§ **What to do**:
With every line kept intact, print the entries that appear below.

#### Information provided ####

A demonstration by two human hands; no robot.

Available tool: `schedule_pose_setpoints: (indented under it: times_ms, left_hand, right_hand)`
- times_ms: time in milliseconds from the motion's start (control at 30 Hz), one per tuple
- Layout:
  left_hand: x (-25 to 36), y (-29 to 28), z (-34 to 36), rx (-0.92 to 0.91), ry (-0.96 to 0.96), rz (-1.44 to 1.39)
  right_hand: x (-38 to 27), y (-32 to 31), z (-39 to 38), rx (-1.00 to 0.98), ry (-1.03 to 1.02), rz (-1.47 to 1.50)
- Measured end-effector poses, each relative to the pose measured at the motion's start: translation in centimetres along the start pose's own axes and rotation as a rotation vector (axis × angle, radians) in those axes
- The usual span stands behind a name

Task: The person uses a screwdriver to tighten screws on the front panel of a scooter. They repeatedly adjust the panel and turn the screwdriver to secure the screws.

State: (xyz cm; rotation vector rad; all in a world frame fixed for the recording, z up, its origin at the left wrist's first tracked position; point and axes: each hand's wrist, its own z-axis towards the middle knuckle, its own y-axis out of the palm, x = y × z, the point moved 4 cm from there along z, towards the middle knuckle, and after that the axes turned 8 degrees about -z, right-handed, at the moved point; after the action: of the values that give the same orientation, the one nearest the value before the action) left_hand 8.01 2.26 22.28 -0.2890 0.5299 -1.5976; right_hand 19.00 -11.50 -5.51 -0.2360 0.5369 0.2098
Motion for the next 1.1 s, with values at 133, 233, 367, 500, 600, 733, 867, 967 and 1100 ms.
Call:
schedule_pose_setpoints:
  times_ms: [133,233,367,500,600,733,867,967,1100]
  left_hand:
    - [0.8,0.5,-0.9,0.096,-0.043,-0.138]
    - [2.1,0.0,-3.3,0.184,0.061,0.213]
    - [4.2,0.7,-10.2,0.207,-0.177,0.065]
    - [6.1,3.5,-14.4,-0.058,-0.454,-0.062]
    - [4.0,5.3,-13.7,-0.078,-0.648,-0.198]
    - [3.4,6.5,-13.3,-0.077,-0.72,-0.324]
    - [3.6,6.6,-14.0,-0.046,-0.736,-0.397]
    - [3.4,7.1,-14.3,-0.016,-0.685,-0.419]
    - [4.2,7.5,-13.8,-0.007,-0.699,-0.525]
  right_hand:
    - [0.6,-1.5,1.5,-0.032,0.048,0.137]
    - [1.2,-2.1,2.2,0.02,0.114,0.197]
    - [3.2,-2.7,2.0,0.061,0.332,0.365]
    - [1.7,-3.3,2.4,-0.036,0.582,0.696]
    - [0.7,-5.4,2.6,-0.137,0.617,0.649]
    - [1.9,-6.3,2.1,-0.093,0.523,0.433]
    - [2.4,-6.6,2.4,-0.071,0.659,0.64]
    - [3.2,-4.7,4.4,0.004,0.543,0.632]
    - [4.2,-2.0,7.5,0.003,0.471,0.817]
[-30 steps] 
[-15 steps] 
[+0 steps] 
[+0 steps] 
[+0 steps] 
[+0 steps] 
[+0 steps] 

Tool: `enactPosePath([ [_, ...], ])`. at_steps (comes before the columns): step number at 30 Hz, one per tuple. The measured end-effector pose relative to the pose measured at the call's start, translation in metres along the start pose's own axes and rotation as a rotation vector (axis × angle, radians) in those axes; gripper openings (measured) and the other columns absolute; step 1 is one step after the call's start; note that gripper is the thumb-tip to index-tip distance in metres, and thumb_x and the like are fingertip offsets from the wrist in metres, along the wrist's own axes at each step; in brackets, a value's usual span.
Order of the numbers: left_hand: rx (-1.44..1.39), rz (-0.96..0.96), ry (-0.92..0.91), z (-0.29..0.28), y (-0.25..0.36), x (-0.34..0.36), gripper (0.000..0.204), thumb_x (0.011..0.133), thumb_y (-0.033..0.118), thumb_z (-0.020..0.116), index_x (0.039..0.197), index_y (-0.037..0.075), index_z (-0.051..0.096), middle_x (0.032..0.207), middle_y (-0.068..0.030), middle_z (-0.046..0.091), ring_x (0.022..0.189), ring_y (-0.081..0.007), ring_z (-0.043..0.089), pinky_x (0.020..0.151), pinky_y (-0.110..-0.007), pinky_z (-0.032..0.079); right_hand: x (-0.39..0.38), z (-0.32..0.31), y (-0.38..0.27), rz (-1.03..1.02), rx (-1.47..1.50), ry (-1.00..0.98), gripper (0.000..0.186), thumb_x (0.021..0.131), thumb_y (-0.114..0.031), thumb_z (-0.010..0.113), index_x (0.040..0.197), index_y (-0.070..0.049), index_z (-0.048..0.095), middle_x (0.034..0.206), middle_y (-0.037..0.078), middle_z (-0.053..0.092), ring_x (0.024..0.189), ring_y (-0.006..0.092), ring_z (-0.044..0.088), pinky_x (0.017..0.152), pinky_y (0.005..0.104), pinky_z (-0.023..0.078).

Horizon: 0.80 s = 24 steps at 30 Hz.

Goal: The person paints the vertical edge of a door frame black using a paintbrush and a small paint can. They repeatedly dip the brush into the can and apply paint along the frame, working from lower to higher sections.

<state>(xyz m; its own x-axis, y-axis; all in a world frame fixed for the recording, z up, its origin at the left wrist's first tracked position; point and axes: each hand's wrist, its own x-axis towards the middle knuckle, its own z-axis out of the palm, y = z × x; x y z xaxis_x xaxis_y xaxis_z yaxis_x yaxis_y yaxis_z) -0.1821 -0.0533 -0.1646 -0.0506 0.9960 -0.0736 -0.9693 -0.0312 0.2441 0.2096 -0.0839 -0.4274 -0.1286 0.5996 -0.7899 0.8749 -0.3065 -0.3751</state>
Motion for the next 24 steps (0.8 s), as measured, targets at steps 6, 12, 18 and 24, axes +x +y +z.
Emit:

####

§ **Answer section**:
A demonstration by two human hands; no robot.

Available tool: `schedule_pose_setpoints: (indented under it: times_ms, left_hand, right_hand)`
- times_ms: time in milliseconds from the motion's start (control at 30 Hz), one per tuple
- Layout:
  left_hand: x (-25 to 36), y (-29 to 28), z (-34 to 36), rx (-0.92 to 0.91), ry (-0.96 to 0.96), rz (-1.44 to 1.39)
  right_hand: x (-38 to 27), y (-32 to 31), z (-39 to 38), rx (-1.00 to 0.98), ry (-1.03 to 1.02), rz (-1.47 to 1.50)
- Measured end-effector poses, each relative to the pose measured at the motion's start: translation in centimetres along the start pose's own axes and rotation as a rotation vector (axis × angle, radians) in those axes
- The usual span stands behind a name

Task: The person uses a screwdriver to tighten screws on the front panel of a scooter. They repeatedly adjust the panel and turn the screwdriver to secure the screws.

State: (xyz cm; rotation vector rad; all in a world frame fixed for the recording, z up, its origin at the left wrist's first tracked position; point and axes: each hand's wrist, its own z-axis towards the middle knuckle, its own y-axis out of the palm, x = y × z, the point moved 4 cm from there along z, towards the middle knuckle, and after that the axes turned 8 degrees about -z, right-handed, at the moved point; after the action: of the values that give the same orientation, the one nearest the value before the action) left_hand 8.01 2.26 22.28 -0.2890 0.5299 -1.5976; right_hand 19.00 -11.50 -5.51 -0.2360 0.5369 0.2098
Motion for the next 1.1 s, with values at 133, 233, 367, 500, 600, 733, 867, 967 and 1100 ms.
Call:
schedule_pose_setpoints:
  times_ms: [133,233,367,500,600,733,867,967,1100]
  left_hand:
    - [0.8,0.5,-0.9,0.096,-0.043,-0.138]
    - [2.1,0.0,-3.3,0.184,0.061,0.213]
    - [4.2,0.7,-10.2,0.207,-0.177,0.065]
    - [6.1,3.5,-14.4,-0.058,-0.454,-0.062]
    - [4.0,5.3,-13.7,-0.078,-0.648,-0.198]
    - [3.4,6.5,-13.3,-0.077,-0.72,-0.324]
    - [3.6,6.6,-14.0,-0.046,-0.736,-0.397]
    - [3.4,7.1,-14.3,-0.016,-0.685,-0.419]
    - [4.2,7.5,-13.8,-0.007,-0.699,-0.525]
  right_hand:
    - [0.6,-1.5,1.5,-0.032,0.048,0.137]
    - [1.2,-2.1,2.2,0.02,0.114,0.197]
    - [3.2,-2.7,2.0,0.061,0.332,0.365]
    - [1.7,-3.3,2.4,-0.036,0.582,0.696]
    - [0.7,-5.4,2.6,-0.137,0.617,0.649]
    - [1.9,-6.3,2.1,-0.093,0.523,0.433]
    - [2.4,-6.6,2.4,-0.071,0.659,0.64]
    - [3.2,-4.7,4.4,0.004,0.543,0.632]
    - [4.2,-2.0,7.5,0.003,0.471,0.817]
[-30 steps] 
[-15 steps] 
[+0 steps] 
[+0 steps] 
[+0 steps] 
[+0 steps] 
[+0 steps] 

Tool: `enactPosePath([ [_, ...], ])`. at_steps (comes before the columns): step number at 30 Hz, one per tuple. The measured end-effector pose relative to the pose measured at the call's start, translation in metres along the start pose's own axes and rotation as a rotation vector (axis × angle, radians) in those axes; gripper openings (measured) and the other columns absolute; step 1 is one step after the call's start; note that gripper is the thumb-tip to index-tip distance in metres, and thumb_x and the like are fingertip offsets from the wrist in metres, along the wrist's own axes at each step; in brackets, a value's usual span.
Order of the numbers: left_hand: rx (-1.44..1.39), rz (-0.96..0.96), ry (-0.92..0.91), z (-0.29..0.28), y (-0.25..0.36), x (-0.34..0.36), gripper (0.000..0.204), thumb_x (0.011..0.133), thumb_y (-0.033..0.118), thumb_z (-0.020..0.116), index_x (0.039..0.197), index_y (-0.037..0.075), index_z (-0.051..0.096), middle_x (0.032..0.207), middle_y (-0.068..0.030), middle_z (-0.046..0.091), ring_x (0.022..0.189), ring_y (-0.081..0.007), ring_z (-0.043..0.089), pinky_x (0.020..0.151), pinky_y (-0.110..-0.007), pinky_z (-0.032..0.079); right_hand: x (-0.39..0.38), z (-0.32..0.31), y (-0.38..0.27), rz (-1.03..1.02), rx (-1.47..1.50), ry (-1.00..0.98), gripper (0.000..0.186), thumb_x (0.021..0.131), thumb_y (-0.114..0.031), thumb_z (-0.010..0.113), index_x (0.040..0.197), index_y (-0.070..0.049), index_z (-0.048..0.095), middle_x (0.034..0.206), middle_y (-0.037..0.078), middle_z (-0.053..0.092), ring_x (0.024..0.189), ring_y (-0.006..0.092), ring_z (-0.044..0.088), pinky_x (0.017..0.152), pinky_y (0.005..0.104), pinky_z (-0.023..0.078).

Horizon: 0.80 s = 24 steps at 30 Hz.

Goal: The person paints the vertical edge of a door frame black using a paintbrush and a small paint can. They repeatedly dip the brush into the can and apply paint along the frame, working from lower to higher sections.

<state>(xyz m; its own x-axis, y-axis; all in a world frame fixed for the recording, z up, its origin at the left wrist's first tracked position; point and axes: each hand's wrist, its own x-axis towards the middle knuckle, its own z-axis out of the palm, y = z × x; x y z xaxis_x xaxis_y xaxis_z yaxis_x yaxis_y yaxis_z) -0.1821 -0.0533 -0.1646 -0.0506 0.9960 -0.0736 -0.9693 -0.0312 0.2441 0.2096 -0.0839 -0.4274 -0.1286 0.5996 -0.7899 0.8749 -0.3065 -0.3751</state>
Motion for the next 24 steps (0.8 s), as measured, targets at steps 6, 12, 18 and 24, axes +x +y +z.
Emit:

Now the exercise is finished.